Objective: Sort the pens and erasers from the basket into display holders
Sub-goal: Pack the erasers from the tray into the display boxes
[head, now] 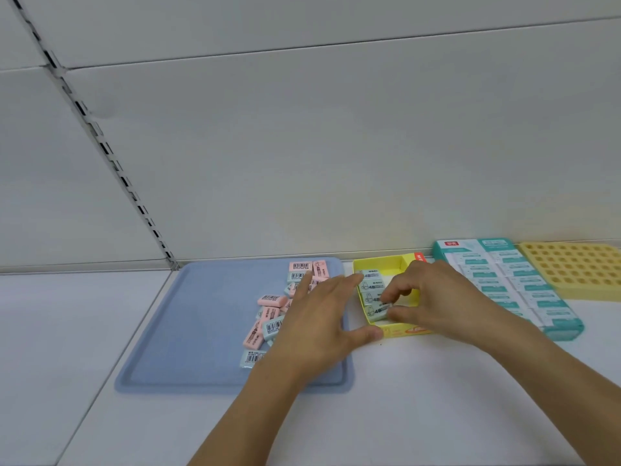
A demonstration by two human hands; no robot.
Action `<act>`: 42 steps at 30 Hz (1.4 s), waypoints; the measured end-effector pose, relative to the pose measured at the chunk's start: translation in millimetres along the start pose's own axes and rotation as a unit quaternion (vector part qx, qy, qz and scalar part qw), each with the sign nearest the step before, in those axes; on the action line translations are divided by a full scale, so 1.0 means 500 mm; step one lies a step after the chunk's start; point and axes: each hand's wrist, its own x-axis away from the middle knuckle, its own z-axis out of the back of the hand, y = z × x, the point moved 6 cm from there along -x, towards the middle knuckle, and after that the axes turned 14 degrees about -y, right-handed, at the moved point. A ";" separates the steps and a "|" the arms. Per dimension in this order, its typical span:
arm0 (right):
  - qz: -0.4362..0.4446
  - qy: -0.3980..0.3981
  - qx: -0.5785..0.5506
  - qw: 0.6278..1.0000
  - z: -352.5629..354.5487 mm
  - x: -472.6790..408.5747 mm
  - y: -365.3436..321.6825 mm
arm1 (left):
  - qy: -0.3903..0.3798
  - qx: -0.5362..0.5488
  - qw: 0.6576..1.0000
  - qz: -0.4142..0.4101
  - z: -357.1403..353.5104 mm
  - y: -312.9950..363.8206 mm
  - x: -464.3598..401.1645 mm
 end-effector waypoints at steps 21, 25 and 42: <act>0.109 0.067 -0.023 0.991 0.002 -0.057 -0.084 | 0.083 0.089 0.988 0.096 0.086 -0.166 0.109; 0.146 0.002 0.012 0.989 -0.022 -0.072 -0.137 | 0.081 0.117 0.983 0.113 0.093 -0.215 0.146; 0.096 -0.067 0.215 0.970 -0.094 -0.070 -0.247 | 0.093 -0.064 0.993 0.027 0.054 -0.145 0.152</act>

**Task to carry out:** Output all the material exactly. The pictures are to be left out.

**Exercise response:**
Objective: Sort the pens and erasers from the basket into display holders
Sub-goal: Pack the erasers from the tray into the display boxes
[head, now] 
A demonstration by two human hands; no robot.
Action `<act>`: 42 steps at 30 Hz (1.4 s), waypoints; the measured end-effector pose, relative to the pose measured at the chunk's start: translation in millimetres along the start pose's own axes and rotation as a unit quaternion (vector part qx, qy, qz and scalar part qw), each with the sign nearest the step before, in those axes; on the action line translations are divided by a full scale, so 1.0 means 500 mm; step one lies a step after the chunk's start; point and axes: each hand's wrist, its own x-axis away from the middle knuckle, its own z-axis out of the back of the hand, y = z × x, the point moved 6 cm from there along -x, towards the middle knuckle, and after that the axes turned 14 degrees about -y, right-handed, at the moved point. A ";" separates the steps and a "|" the arms. Per dimension in this order, its typical span:
arm0 (right):
  - qz: -0.4362..0.4446
  - qy: -0.3980..0.3981
  - qx: -0.5785..0.5506
  - qw: 0.6278..1.0000
  - z: -352.5629..354.5487 mm
  - x: -472.6790..408.5747 mm
  - y: -365.3436..321.6825 mm
arm1 (left):
  - qy: -0.3903..0.3798
  - qx: -0.5362..0.5488
  - qw: 0.6576..1.0000
  - qz: -0.4142..0.4101
  - z: -357.1403..353.5104 mm
  - y: -312.9950..363.8206 mm
  - x: -464.3598..401.1645 mm
 end-effector waypoints at steps 21, 25 and 42: <act>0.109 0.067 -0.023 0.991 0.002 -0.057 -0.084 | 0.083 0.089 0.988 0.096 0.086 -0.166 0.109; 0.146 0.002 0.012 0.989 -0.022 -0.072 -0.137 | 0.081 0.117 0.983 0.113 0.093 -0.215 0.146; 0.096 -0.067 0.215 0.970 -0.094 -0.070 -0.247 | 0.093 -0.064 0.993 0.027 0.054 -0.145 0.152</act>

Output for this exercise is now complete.